WHEN an American journalist asked Tiger Woods yesterday if it had been like “old times” on the back nine at Royal Liverpool, as he racked up five birdies in six holes and crept on to the Open Championship leaderboard, the world No 7 seemed insulted by the question. “It wasn’t that long ago,” he said, shaking his head in disgust. “I did win five times last year.”
Try telling that to the hordes who descended on his opening round at the Wirral links, hoping to catch a glimpse of his first appearance in a major championship for 11 months. So fevered was the response to his much-hyped return from back surgery in March, it was as though he had been out for four years, not four months.
On a scorching Merseyside day, every possible vantage point, on and off the course, was secured in an effort to sneak a peak of golf’s – maybe even sport’s – most recognisable figure. From makeshift scaffolding in adjoining properties to the seaside perimeter fence through which sunbathers poked their cameras: you name it, they occupied it.
It was a raucous, occasionally unruly, affair. Emboldened by the R&A’s newfound enthusiasm for mobile phones – or, at least, the money-spinning “Open app” that requires them – ringtones reverberated down from the stands and punters clicked their shutters, despite the governing body’s continued ban on the taking of photographs.
One local resident stood at the foot of her back garden, brazenly recording Woods’ approach on her Ipad. Who needs ESPN, the American television company that was broadcasting his every step on a dedicated channel?
You wonder how the Masters and the US Open got along without this circus traipsing around the premises, closely followed by a swarm of the world’s media, some of them carrying only pen and notepads, others kitted out with backpacks, headphones and antennae that twitched in the haze.

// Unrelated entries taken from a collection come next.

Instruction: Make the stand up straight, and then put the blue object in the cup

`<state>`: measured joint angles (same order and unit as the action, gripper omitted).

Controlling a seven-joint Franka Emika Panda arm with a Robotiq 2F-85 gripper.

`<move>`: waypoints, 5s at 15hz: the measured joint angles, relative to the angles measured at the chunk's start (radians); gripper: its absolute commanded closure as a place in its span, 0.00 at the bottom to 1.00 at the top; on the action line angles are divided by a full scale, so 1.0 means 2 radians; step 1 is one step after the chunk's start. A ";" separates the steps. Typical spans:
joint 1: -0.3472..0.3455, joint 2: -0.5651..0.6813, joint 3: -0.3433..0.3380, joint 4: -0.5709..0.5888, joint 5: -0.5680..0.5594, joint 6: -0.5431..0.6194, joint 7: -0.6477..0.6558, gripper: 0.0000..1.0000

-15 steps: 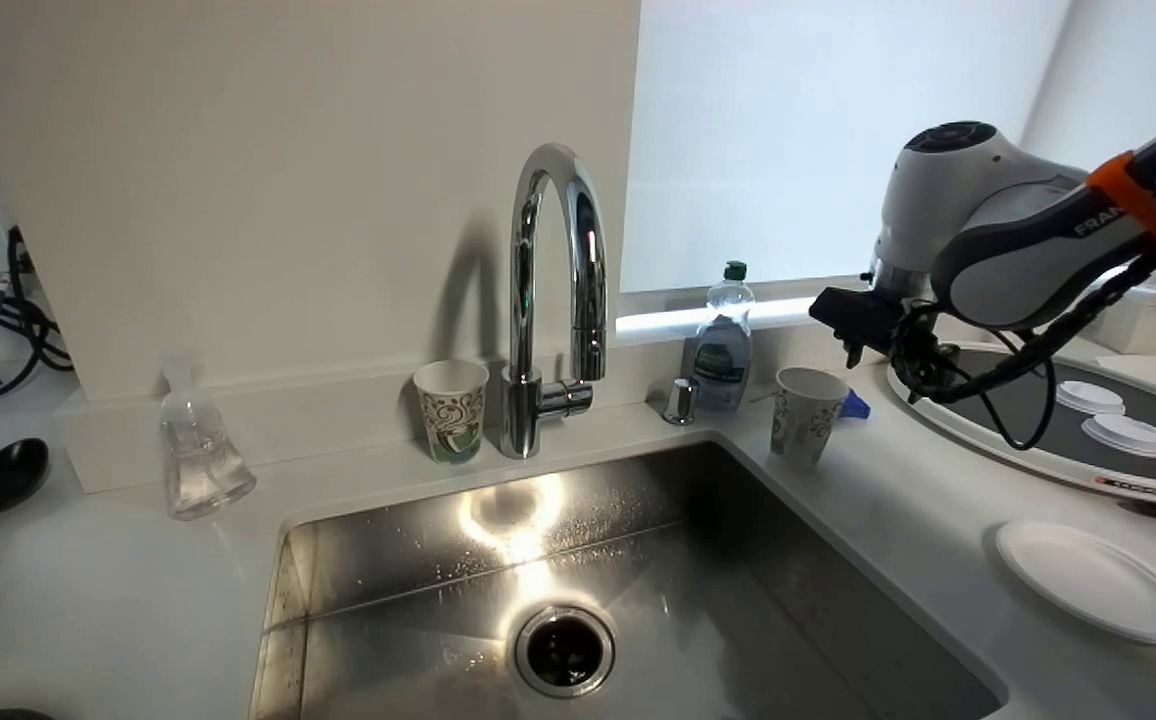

However Woods performed, this was theatre. Either he would make a hapless return to the major-championship fold, thereby vindicating those who said that his comeback was premature. Or he would provide the first signs of a possible miracle that would rank alongside his one-legged victory in the 2008 US Open.
While the latter remains a long way off, he was entitled, in the circumstances, to be mighty chuffed with his three-under-par 69. It was only his third competitive round since March, and it started with back-to-back bogeys, his first after he found a greenside bunker, his second courtesy of three putts.
“It wasn’t exactly the greatest of starts, bogeying the first two, especially the second,” said Woods. “That was a sloppy three-putt there. But I’m not going to be the only guy in a 72-hole event to make two bogeys. I just got mine out of the way early.
“It felt good to be back out there competing again. I felt good about a lot of things, especially after the start I had. To fight myself back into the championship…I feel pretty good about that.”
Woods said that there was room for improvement in every department of his game, but deep down, he must have been delighted with this.
Take, for instance, the putt from off the 11th green that faded into the cup (cue fistpump) and the two 6-irons that set up birdies on each of the next two holes.
It is safe to assume that, having overcome the biggest hurdle at Congressional last month, when there were no physical setbacks on his return to action, he is now in a position to kick on.
“I’m only going to get better,” he said. “I’m getting stronger, I’m getting faster, I’m getting more explosive. The ball is starting to travel again.”
His round was not without flaws. Quite apart from the early dropped shots, there was a pull off the 14th tee – described by some as a “duck hook” – a tee shot that struck a steward and a woeful putt from the edge of the fourth green, which is overlooked by a giant octopus (don’t ask me, ask the online betting company that put it there).
But the real howlers were committed by his playing partners, Angel Cabrera and Henrik Stenson, who shot 76 and 72 respectively.
The Swede did plenty of good things, but when it was bad, it was awful. His rash putt that raced off the 12th green cost him two shots. Then, when he failed to hack out of rough at the side of the 17th fairway, Stenson snapped the offending club over his knee and calmly handed both halves to his caddie. “The gap wedge might need a bit of love after lunch,” he said.
As for Woods, it wasn’t quite the first-round 67 he produced on his way to victory at Hoylake in 2006, but his return from the turn in 33 strokes was reminiscent of the old Tiger. A sensible bunker shot on 18, executed with one leg out of the sand, spoke also of the patience that will be required if he is to pull it off.
“With the forecast the next couple of days supposed to be iffy, guys aren’t going to go really low here,” he said. “It’s the type of golf course where the scores are going to be bunched. And if you look at the scores, there’s a ton of players between two and four under par.”
He is in the mix, which is more than many expected. If he can hang in there during today’s second round, who knows what could happen over the weekend?